Portage violinist performs 17th-century Rosary Sonatas at Carnegie Hall

“Beethoven challenges the universe. Bach is an astronomer, discovering the most marvelous stars. I only try to express the soul and the heart of a man.” – Frédéric Chopin
 
PORTAGE – In about a year and a half, a local musician and instructor helped bring to life sacred music, underappreciated for centuries, and performed it at a prominent venue as it has likely never been played.
    
Nativity of Our Savior parishioner Megan Bonta performed a violin program at Carnegie Hall in New York City on Feb. 24, presenting Bohemian-Austrian composer and violinist Heinrich Ignaz Franz Biber’s Die Rosenkranz-Sonaten (Rosary Sonatas).
    
Bonta, a St. Thomas More School and Andrean High School graduate, helped bring to life the musical expressions of a Catholic composer who, though the sacred works were not published in his lifetime, dedicated 15 sonatas and one passacaglia (a complex piece written in a serious tone) for solo violin to the Church’s heavenly mission.
    
“It was such an honor to do my New York solo violin premiere at Carnegie Hall,” said Bonta. “The fact that I was given the opportunity to be the one to perform (the Biber compositions) for the first time live on a single violin is a dream come true.
    
"The reason I have so much passion for what I do is that God designed me to do it,” added Bonta, who as a young child wrote the notes to “Immaculate Mary” and played it on a violin.
    
Historically, Biber addressed the Archbishop of Salzburg Maximilian Gandolph von Khuenburg in the preface of the dedicated works, "I have consecrated the whole to the honour of the 15 Sacred Mysteries, which you promote so strongly."
    
Bonta, 32, is an instructor of stringed instruments at SoundTide Music School.

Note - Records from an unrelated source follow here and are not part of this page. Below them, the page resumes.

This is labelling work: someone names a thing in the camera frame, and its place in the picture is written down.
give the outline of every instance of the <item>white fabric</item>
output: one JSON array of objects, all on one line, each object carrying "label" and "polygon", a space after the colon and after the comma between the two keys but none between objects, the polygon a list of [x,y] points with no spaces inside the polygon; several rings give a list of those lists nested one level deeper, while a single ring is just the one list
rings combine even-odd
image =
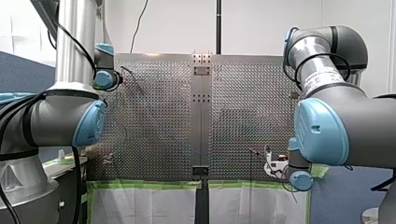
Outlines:
[{"label": "white fabric", "polygon": [[91,224],[193,224],[195,189],[97,189]]},{"label": "white fabric", "polygon": [[[210,223],[305,224],[306,193],[210,189]],[[97,189],[91,224],[194,224],[195,189]]]},{"label": "white fabric", "polygon": [[283,189],[211,189],[210,223],[305,224],[306,193]]}]

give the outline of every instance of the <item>robotic arm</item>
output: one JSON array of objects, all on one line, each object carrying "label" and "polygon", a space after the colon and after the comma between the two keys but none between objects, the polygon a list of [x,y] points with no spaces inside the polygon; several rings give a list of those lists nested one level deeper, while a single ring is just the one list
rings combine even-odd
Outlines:
[{"label": "robotic arm", "polygon": [[[33,3],[47,12],[44,18],[54,12],[53,0]],[[58,184],[48,181],[38,148],[72,146],[78,158],[77,147],[92,145],[101,135],[106,106],[96,90],[112,89],[122,82],[113,74],[113,48],[94,44],[96,9],[101,4],[100,0],[61,0],[55,10],[54,85],[39,94],[0,94],[2,223],[57,223]],[[73,223],[78,214],[77,206]]]},{"label": "robotic arm", "polygon": [[[285,62],[296,71],[295,81],[304,92],[294,113],[295,137],[289,143],[290,184],[301,191],[312,188],[310,163],[395,168],[396,102],[370,99],[350,83],[351,78],[345,81],[342,76],[346,70],[356,74],[367,66],[361,37],[337,26],[294,30],[287,42]],[[394,196],[387,197],[384,203],[393,206],[381,205],[380,223],[393,223],[394,201]]]}]

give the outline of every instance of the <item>green tape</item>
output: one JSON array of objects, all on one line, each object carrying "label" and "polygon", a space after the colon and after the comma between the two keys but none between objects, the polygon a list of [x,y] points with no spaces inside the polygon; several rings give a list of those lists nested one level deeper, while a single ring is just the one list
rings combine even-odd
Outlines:
[{"label": "green tape", "polygon": [[306,206],[305,206],[305,223],[311,224],[311,197],[312,190],[306,193]]},{"label": "green tape", "polygon": [[328,170],[329,170],[328,166],[314,164],[312,165],[311,175],[314,178],[323,178]]},{"label": "green tape", "polygon": [[87,201],[88,201],[87,194],[85,193],[85,194],[81,195],[81,203],[85,203]]},{"label": "green tape", "polygon": [[253,187],[258,189],[283,189],[282,183],[269,181],[249,181],[249,180],[209,180],[210,189],[237,189],[242,187]]},{"label": "green tape", "polygon": [[92,196],[96,189],[199,189],[200,187],[200,181],[158,182],[128,179],[87,181],[88,223],[91,223]]},{"label": "green tape", "polygon": [[[319,178],[322,178],[328,167],[320,166],[313,167]],[[211,189],[229,189],[252,187],[257,189],[284,189],[282,183],[268,182],[268,181],[249,181],[249,180],[209,180],[209,187]],[[102,180],[102,181],[88,181],[87,182],[87,202],[88,202],[88,223],[91,223],[92,214],[92,195],[96,189],[199,189],[201,187],[200,181],[176,181],[176,182],[157,182],[144,180]],[[291,185],[285,184],[286,188],[291,188]],[[311,191],[307,192],[306,209],[305,209],[305,223],[310,224],[311,217]]]}]

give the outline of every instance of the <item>metal bracket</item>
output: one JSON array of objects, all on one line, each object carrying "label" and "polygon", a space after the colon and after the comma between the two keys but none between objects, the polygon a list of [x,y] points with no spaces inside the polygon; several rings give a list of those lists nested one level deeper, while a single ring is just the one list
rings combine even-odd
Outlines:
[{"label": "metal bracket", "polygon": [[192,175],[209,175],[209,166],[192,166]]},{"label": "metal bracket", "polygon": [[193,54],[192,58],[195,76],[210,76],[212,74],[210,69],[210,54]]}]

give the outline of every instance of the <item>gray robot arm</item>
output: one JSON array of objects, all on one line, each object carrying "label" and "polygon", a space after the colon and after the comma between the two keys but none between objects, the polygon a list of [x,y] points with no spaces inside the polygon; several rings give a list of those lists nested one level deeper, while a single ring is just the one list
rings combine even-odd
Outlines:
[{"label": "gray robot arm", "polygon": [[[337,26],[297,30],[289,42],[286,63],[298,69],[304,92],[294,114],[289,182],[298,190],[309,190],[310,163],[396,167],[396,102],[370,99],[341,75],[349,66],[353,73],[366,68],[367,48],[361,37]],[[329,53],[340,55],[349,65],[326,56]]]}]

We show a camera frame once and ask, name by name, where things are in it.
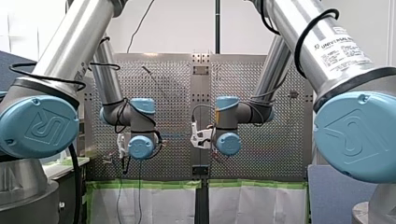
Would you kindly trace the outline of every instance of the silver robotic arm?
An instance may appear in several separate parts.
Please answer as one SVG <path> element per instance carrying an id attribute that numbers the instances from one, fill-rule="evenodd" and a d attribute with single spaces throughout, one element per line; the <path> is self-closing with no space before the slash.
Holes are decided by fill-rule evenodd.
<path id="1" fill-rule="evenodd" d="M 396 140 L 391 133 L 396 132 L 396 68 L 375 66 L 338 24 L 338 11 L 325 9 L 318 0 L 251 2 L 273 21 L 280 36 L 268 55 L 257 96 L 244 103 L 233 96 L 218 98 L 217 148 L 235 154 L 241 147 L 238 123 L 271 120 L 273 90 L 282 83 L 293 54 L 297 70 L 318 95 L 314 136 L 323 157 L 353 178 L 395 182 Z"/>
<path id="2" fill-rule="evenodd" d="M 15 158 L 45 158 L 67 148 L 78 133 L 76 92 L 91 65 L 104 106 L 102 120 L 114 126 L 131 126 L 130 155 L 138 160 L 149 158 L 161 140 L 154 130 L 154 102 L 124 99 L 117 73 L 110 65 L 108 38 L 102 38 L 125 2 L 73 3 L 35 66 L 34 77 L 17 78 L 0 104 L 0 125 L 15 127 L 0 131 L 1 151 Z"/>

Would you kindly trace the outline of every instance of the end effector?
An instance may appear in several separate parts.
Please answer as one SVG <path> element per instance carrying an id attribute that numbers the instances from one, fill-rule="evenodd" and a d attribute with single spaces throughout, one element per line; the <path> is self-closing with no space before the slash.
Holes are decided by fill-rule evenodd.
<path id="1" fill-rule="evenodd" d="M 100 111 L 101 120 L 113 126 L 131 126 L 131 140 L 124 152 L 135 160 L 149 159 L 155 148 L 163 143 L 161 135 L 155 130 L 155 104 L 150 98 L 134 98 L 116 105 L 104 105 Z"/>
<path id="2" fill-rule="evenodd" d="M 274 109 L 271 105 L 241 102 L 236 96 L 220 96 L 216 101 L 216 125 L 197 132 L 194 121 L 191 125 L 191 142 L 198 148 L 215 147 L 225 156 L 234 156 L 242 147 L 238 134 L 239 123 L 264 124 L 273 118 Z"/>

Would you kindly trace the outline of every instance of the perforated metal panel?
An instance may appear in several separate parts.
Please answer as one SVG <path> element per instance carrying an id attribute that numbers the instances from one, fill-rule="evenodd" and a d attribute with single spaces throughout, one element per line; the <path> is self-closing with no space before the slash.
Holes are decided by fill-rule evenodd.
<path id="1" fill-rule="evenodd" d="M 209 103 L 212 105 L 220 95 L 237 95 L 246 100 L 256 87 L 264 59 L 264 56 L 210 55 L 211 81 L 207 85 L 211 87 L 201 87 L 199 92 L 204 96 L 210 95 Z M 118 54 L 116 60 L 121 66 L 119 77 L 124 95 L 128 98 L 151 97 L 155 100 L 157 128 L 163 138 L 168 140 L 167 146 L 156 158 L 144 161 L 143 177 L 153 180 L 192 179 L 192 161 L 199 158 L 196 153 L 192 153 L 194 151 L 190 143 L 191 97 L 194 93 L 191 87 L 197 91 L 194 85 L 205 83 L 197 81 L 195 84 L 197 76 L 191 71 L 193 58 L 187 54 Z M 152 75 L 142 66 L 146 66 Z M 276 98 L 275 120 L 261 128 L 251 124 L 240 125 L 242 150 L 230 159 L 220 157 L 223 163 L 212 161 L 210 177 L 303 180 L 311 154 L 312 91 L 308 86 L 291 68 Z M 290 91 L 297 91 L 298 97 L 290 99 Z M 87 170 L 88 178 L 99 180 L 118 177 L 120 162 L 117 159 L 117 135 L 114 127 L 99 120 L 101 102 L 94 83 L 87 97 L 92 99 L 86 101 L 85 116 L 87 138 L 92 139 L 86 140 L 92 142 L 92 146 L 86 149 L 92 155 L 92 163 Z M 131 160 L 130 166 L 130 172 L 125 177 L 138 178 L 138 163 Z"/>
<path id="2" fill-rule="evenodd" d="M 251 96 L 262 70 L 261 56 L 214 55 L 211 62 L 213 105 L 221 95 L 236 95 L 241 100 Z M 310 127 L 304 128 L 304 124 L 312 119 L 304 117 L 305 108 L 312 106 L 312 91 L 306 86 L 305 79 L 291 66 L 276 97 L 275 119 L 260 128 L 240 124 L 242 149 L 234 157 L 212 160 L 211 177 L 302 180 L 310 157 L 310 148 L 304 148 L 305 138 L 310 141 Z M 297 91 L 298 97 L 290 98 L 290 91 Z"/>
<path id="3" fill-rule="evenodd" d="M 167 140 L 157 157 L 143 163 L 146 179 L 191 179 L 190 150 L 190 55 L 140 55 L 119 54 L 115 56 L 120 84 L 125 97 L 149 97 L 156 103 L 157 129 Z M 96 86 L 92 88 L 92 135 L 95 153 L 88 169 L 89 179 L 111 179 L 120 176 L 117 159 L 117 135 L 114 127 L 99 120 L 102 107 Z M 131 160 L 128 175 L 138 178 L 138 162 Z"/>

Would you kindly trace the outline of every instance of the metal stand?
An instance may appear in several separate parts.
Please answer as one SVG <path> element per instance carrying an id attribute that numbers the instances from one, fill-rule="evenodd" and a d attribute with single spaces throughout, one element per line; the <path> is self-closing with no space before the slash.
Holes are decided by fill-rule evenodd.
<path id="1" fill-rule="evenodd" d="M 355 205 L 352 224 L 396 224 L 396 185 L 380 184 L 369 203 Z"/>
<path id="2" fill-rule="evenodd" d="M 50 181 L 42 194 L 0 206 L 0 220 L 4 224 L 57 224 L 59 212 L 58 183 Z"/>

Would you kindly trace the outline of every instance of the black cable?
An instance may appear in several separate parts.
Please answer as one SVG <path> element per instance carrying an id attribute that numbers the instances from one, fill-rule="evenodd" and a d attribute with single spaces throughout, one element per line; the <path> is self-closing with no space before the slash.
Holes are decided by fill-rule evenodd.
<path id="1" fill-rule="evenodd" d="M 303 43 L 305 41 L 305 38 L 308 36 L 309 32 L 318 24 L 318 22 L 320 22 L 323 19 L 331 17 L 332 16 L 332 15 L 330 15 L 331 13 L 333 13 L 335 15 L 334 18 L 336 20 L 338 20 L 338 18 L 340 17 L 340 12 L 335 8 L 327 9 L 324 12 L 322 12 L 320 15 L 315 17 L 311 22 L 309 22 L 308 25 L 306 26 L 306 28 L 301 33 L 300 37 L 298 38 L 298 41 L 296 44 L 296 49 L 294 51 L 294 63 L 296 65 L 297 71 L 304 78 L 306 78 L 306 76 L 303 71 L 303 68 L 301 67 L 300 56 L 301 56 L 301 49 L 303 48 Z"/>
<path id="2" fill-rule="evenodd" d="M 139 25 L 137 26 L 136 30 L 135 30 L 134 33 L 132 34 L 132 36 L 131 36 L 131 41 L 130 41 L 130 43 L 129 43 L 128 49 L 126 50 L 127 53 L 129 53 L 129 49 L 130 49 L 131 46 L 132 46 L 132 42 L 134 42 L 134 36 L 137 34 L 137 32 L 139 32 L 140 27 L 142 26 L 143 21 L 145 20 L 146 16 L 148 15 L 149 10 L 150 10 L 152 4 L 154 3 L 154 1 L 155 1 L 155 0 L 151 0 L 151 2 L 150 2 L 149 5 L 148 5 L 148 9 L 146 10 L 145 14 L 144 14 L 143 17 L 142 17 L 142 20 L 140 20 Z"/>
<path id="3" fill-rule="evenodd" d="M 142 202 L 140 200 L 140 194 L 141 194 L 141 189 L 142 189 L 142 161 L 139 162 L 139 194 L 138 194 L 138 201 L 139 201 L 139 222 L 137 224 L 140 224 L 142 222 Z"/>
<path id="4" fill-rule="evenodd" d="M 118 172 L 118 169 L 117 169 L 116 163 L 114 163 L 113 160 L 111 161 L 111 163 L 113 164 L 114 171 L 117 173 L 117 172 Z M 123 165 L 124 165 L 124 160 L 123 160 L 123 158 L 122 158 L 122 159 L 121 159 L 122 170 L 123 170 Z M 119 196 L 118 196 L 118 198 L 117 198 L 117 203 L 116 203 L 117 218 L 118 218 L 118 220 L 119 220 L 119 224 L 122 224 L 121 218 L 120 218 L 120 209 L 119 209 L 119 207 L 120 207 L 120 196 L 121 196 L 121 190 L 122 190 L 122 184 L 123 184 L 123 183 L 122 183 L 122 170 L 121 170 L 121 172 L 120 172 Z"/>
<path id="5" fill-rule="evenodd" d="M 121 69 L 121 67 L 116 63 L 90 63 L 90 65 L 109 66 L 116 71 L 119 71 Z"/>
<path id="6" fill-rule="evenodd" d="M 101 39 L 99 45 L 103 44 L 103 42 L 105 42 L 105 41 L 110 41 L 110 36 L 105 36 L 105 37 L 103 37 L 103 38 Z"/>
<path id="7" fill-rule="evenodd" d="M 33 75 L 32 73 L 29 73 L 29 72 L 26 72 L 26 71 L 23 71 L 23 70 L 20 70 L 20 69 L 16 69 L 18 67 L 35 66 L 36 64 L 37 63 L 14 63 L 14 64 L 10 65 L 8 69 L 13 71 L 13 72 L 15 72 L 15 73 L 19 73 L 21 75 L 28 76 L 28 77 L 33 77 L 33 78 L 42 79 L 42 80 L 59 81 L 59 82 L 79 85 L 78 91 L 84 90 L 85 87 L 87 86 L 84 82 L 81 82 L 81 81 L 67 80 L 67 79 L 62 79 L 62 78 L 57 78 L 57 77 L 43 77 L 43 76 Z"/>
<path id="8" fill-rule="evenodd" d="M 124 100 L 123 106 L 121 106 L 119 108 L 119 110 L 117 111 L 117 120 L 116 120 L 116 124 L 114 125 L 114 132 L 115 133 L 122 133 L 126 129 L 126 126 L 123 126 L 121 130 L 118 130 L 118 126 L 121 125 L 120 118 L 121 118 L 121 116 L 123 114 L 123 111 L 125 110 L 126 106 L 129 104 L 127 98 L 124 98 L 123 100 Z"/>
<path id="9" fill-rule="evenodd" d="M 123 175 L 128 174 L 128 170 L 129 170 L 129 163 L 131 162 L 131 157 L 128 157 L 128 161 L 126 162 L 126 167 L 125 169 L 122 171 Z"/>
<path id="10" fill-rule="evenodd" d="M 73 169 L 75 173 L 75 188 L 76 188 L 76 199 L 75 199 L 76 206 L 75 206 L 73 223 L 78 224 L 79 211 L 81 209 L 81 197 L 82 197 L 81 171 L 79 170 L 78 157 L 73 144 L 69 146 L 69 152 L 70 152 L 70 157 L 72 158 Z"/>
<path id="11" fill-rule="evenodd" d="M 122 224 L 121 218 L 120 218 L 120 196 L 121 196 L 121 190 L 122 190 L 122 177 L 120 178 L 120 189 L 119 189 L 119 197 L 117 198 L 117 218 L 119 219 L 119 223 Z"/>
<path id="12" fill-rule="evenodd" d="M 267 27 L 267 29 L 268 29 L 269 31 L 271 31 L 272 33 L 274 33 L 274 34 L 276 34 L 276 35 L 280 35 L 280 32 L 277 31 L 276 29 L 274 29 L 273 26 L 270 26 L 270 25 L 268 24 L 266 18 L 265 18 L 265 15 L 264 15 L 264 10 L 265 10 L 265 8 L 264 8 L 264 0 L 261 0 L 261 4 L 262 4 L 262 10 L 261 10 L 261 12 L 260 12 L 260 16 L 262 17 L 262 23 L 264 23 L 264 26 Z"/>

She said since the fall of 2021, she took nearly every moment between clients to study Biber compositions with her husband Austin Bonta. The Andrean alumni operate the Portage studio, which opened in 2016.
    
She explained that her studies revolved around a “giant book” she purchased, which had page after page of Biber's musical notations and notes.
    
While she studied paper documents, Bonta said all of her communications with Carnegie officials was exclusively via email – from her proposal to an eventual offer for a booking date. As the nation was dealing with pandemic mitigation, she believes the protocol for paperless communications sped up the process.
    
As much as her husband assisted behind the scenes with his organizational skills, it would be Meg Bonta on stage, alone with her two violins: a Guarneri-style instrument she has used since she was 12, and a more recent acquisition, an Amati-style violin made in Poland in 1923.
    
She said the opportunity to showcase her program “A Glorious Dawn” at Carnegie Hall – Weill Recital Hall in Manhattan was the fruit of months of practice, “prayers and persistence.”
    
Playing and adjusting her instrument before a New York audience – re-tuning 14 times, as each piece is scordatura (tuned in a way different than standard) – she completed the Baroque-era collection performing all the changes to her instruments using specialized pegs.
    
“I said if I can re-tune (the violin) in under two and a half minutes, I will do it live,” explained Bonta. “That was something I was working on all the way up to a few weeks before the performance.”
    
For Sonata No. 11, “The Resurrection” she removed and crossed the center strings of the violin, a symbolic and tonal Biber innovation.
    
“Talking and tuning at the same time, it was so neat to (connect with) the audience,” Bonta said.
    
The program’s unique tones were designed to evoke an atmosphere and mood of what the original composer believed the scenes in the life of Jesus and his mother Mary were like in each Mystery of the Rosary – the Joyful, Sorrowful and Glorious (predating the addition of the Luminous Mysteries by St. John Paul II).
    
Bonta said she was “overjoyed” to be permitted to perform the Rosary Sonatas for a Big Apple audience, which included friends, family, students and the general public.
    
“It was really neat talking to (the hall’s) audio specialist because he’s the one who told me, ‘In 23 years I’ve heard the best of the best and I have to say this is something special,” Bonta retold.
    
She said another dream associated with the 17th century sonatas is to perform them for a local audience. In her book of musical manuscripts are shown engravings associated with each mystery; an ink drawing of a guardian angel and child precedes the passacaglia.
    
“I hope to play (the Biber compositions) live in the Midwest … hopefully at the Cathedral of the Holy Angels in Gary,” she said, noting the connection to the book art.
    
Each new opportunity to play or teach furthers Bonta’s self-identification as “God’s little violin.”
    
She believes there is a powerful form of expression taking place when audiences connect with sacred sounds.
    
“We were celebrating together; we share that bond of music,” Bonta said.